Key nuance: record growth, but not “widespread”

One of the most revealing parts of Omdia’s analysis emphasizes the concentration of growth. According to the firm, if the contribution from memory and logic is excluded, the overall revenue growth of the sector in 2026 would fall from 30.7% to around 8%. In other words: the cycle isn’t driven by broad recovery in consumption or industry, but by focused, intensive demand for AI.

This helps explain why, despite the surge, not all subsectors are advancing at the same pace or with the same visibility. It also introduces a vulnerability: if AI investments slow down, get delayed, or become even more concentrated among a few players, the market could become more volatile than usual.

Comparative forecasts: Omdia (record) vs. WSTS (almost a trillion)

To contextualize this milestone, it’s helpful to compare Omdia’s view with another industry reference, WSTS (World Semiconductor Trade Statistics). In their fall forecast, WSTS already anticipated a market approaching $1 trillion in 2026, although not surpassing it.

SourceGlobal Revenue 2025Global Revenue 2026Growth in 2026Main Takeaway
OmdiaRevised upward: +20.3% YoY> $1 trillion (first year above)+30.7%Strongly driven by AI, especially memory and logic
WSTS$772 billion$975 billion≈ +26%Market “almost a trillion” in 2026; strong growth but below the threshold

This divergence doesn’t necessarily imply contradiction; rather, it reflects differences in methodologies, timeframes, and assumptions about memory prices, product mix, and AI infrastructure deployment pace.
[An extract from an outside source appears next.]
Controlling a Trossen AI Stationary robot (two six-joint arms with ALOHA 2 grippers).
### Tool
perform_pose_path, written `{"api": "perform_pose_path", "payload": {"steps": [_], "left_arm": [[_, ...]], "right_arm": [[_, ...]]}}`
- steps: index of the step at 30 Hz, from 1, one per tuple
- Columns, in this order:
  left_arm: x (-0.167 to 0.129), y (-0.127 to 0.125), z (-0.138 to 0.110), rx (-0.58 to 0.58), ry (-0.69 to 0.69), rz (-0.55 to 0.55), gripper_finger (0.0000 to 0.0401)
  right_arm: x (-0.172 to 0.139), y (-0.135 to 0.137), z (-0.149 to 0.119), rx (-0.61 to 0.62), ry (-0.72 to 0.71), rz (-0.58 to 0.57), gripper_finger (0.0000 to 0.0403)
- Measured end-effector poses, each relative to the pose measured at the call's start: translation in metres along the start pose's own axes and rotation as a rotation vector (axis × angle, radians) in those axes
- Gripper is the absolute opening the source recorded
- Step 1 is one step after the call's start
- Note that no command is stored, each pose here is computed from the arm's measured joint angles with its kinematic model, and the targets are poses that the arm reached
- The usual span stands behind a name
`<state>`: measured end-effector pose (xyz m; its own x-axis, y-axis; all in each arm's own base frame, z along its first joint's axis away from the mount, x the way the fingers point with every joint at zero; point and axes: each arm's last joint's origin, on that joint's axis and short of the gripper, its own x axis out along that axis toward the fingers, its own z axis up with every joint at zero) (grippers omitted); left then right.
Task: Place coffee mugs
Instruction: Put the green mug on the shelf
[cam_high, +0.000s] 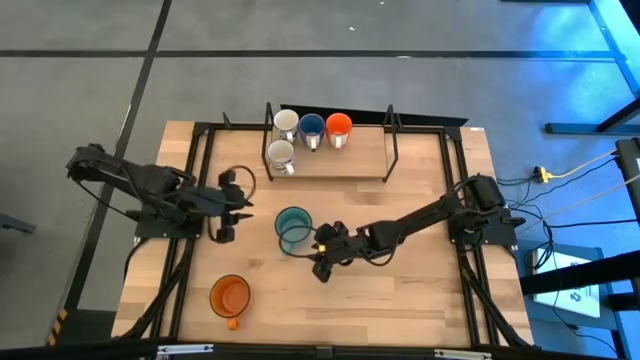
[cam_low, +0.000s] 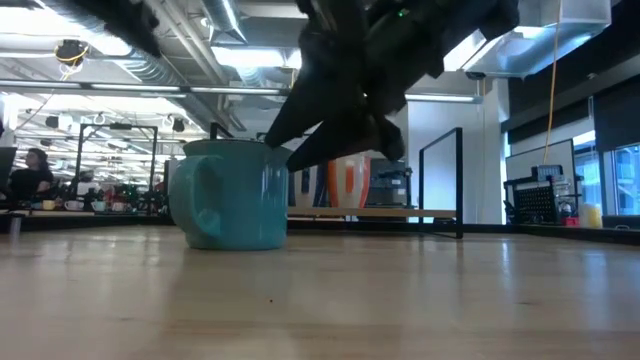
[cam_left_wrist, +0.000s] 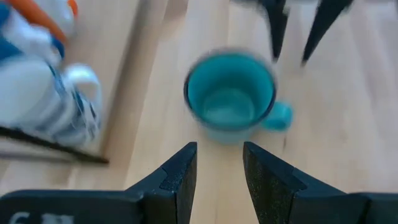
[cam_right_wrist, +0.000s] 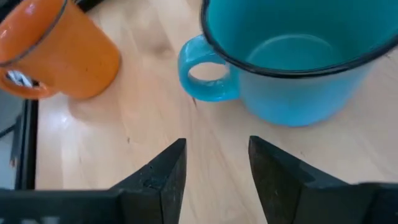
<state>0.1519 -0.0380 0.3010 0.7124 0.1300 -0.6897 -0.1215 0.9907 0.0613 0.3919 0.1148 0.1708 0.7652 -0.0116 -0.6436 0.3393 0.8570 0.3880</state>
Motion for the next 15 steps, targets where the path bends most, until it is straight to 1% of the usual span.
{"api": "perform_pose_path", "payload": {"steps": [5, 8, 12, 15], "left_arm": [[0.036, -0.006, -0.03, -0.01, 0.1, 0.029, 0.0125], [0.055, -0.009, -0.041, -0.031, 0.097, 0.031, 0.0125], [0.076, -0.012, -0.049, -0.054, 0.06, 0.029, 0.0125], [0.088, -0.015, -0.055, -0.039, 0.051, 0.011, 0.0125]], "right_arm": [[0.001, -0.001, 0.001, 0.087, -0.041, -0.032, 0.0161], [0.005, -0.004, -0.001, 0.111, -0.058, -0.073, 0.0161], [0.006, -0.005, -0.001, 0.124, -0.107, -0.12, 0.0161], [0.005, -0.007, 0.0, 0.124, -0.142, -0.156, 0.0161]]}}
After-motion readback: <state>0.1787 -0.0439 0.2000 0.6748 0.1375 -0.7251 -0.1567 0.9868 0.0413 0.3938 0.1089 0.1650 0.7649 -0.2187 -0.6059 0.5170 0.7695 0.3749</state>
In any case, both perspectives agree on the core idea: 2026 will be an exceptional year for the chip business, with the center of gravity shifting toward data centers and memory-intensive systems.

Collateral effects: consumption, smartphones, and connected devices

While the core growth driver is in data centers, Omdia also projects a significant contribution from consumer electronics and wireless applications. Factors mentioned include the impact of memory prices, the arrival of new devices (including foldables), and the push of AI-related features in photography and high-end devices. Additionally, the report highlights improvements in wearables, smart speakers, and virtual reality headsets.

The end-user perspective is less optimistic: when industrial demand pulls critical components, consumers may feel the pressure through higher prices, fewer promotions, or more irregular availability cycles, especially in segments relying on high-capacity memory.

Macro and supply chain risks: the “but” of the scenario

Omdia accompanies its outlook with a list of risks that could temper growth: inflation (with concerns centered on the U.S.), rising labor and energy costs, supply chain disruptions caused by reorganization and public policies, as well as scarcity or price volatility resulting from the intense AI investment race.

In other words: the trillion-dollar milestone is not guaranteed but plausible in an environment where AI investments maintain momentum and the industry can absorb capacity tensions without prolonged bottlenecks.


Frequently Asked Questions

What does it mean for the semiconductor market to surpass $1 trillion?
It means that the total global sales of chips (memory, logic, and others) will reach over $1 trillion for the first time, a milestone reflecting both demand volume and value growth in key categories.

Why is AI driving such high memory demand (DRAM and NAND)?
Because training and running models require handling large volumes of data at high speed. In data centers, memory and storage are no longer just components; they become integral to system performance.

Will the sector’s growth in 2026 depend solely on data centers?
According to Omdia, the growth engine is highly concentrated: without the push from memory and logic, overall growth would be significantly lower. Still, consumer electronics and mobility also contribute, albeit with less relative weight.

What could slow down this upward cycle of chips?
Macroeconomic risks (inflation, energy costs), supply chain disruptions, and price volatility linked to massive AI investments. Any slowdown in AI infrastructure CapEx would also impact growth.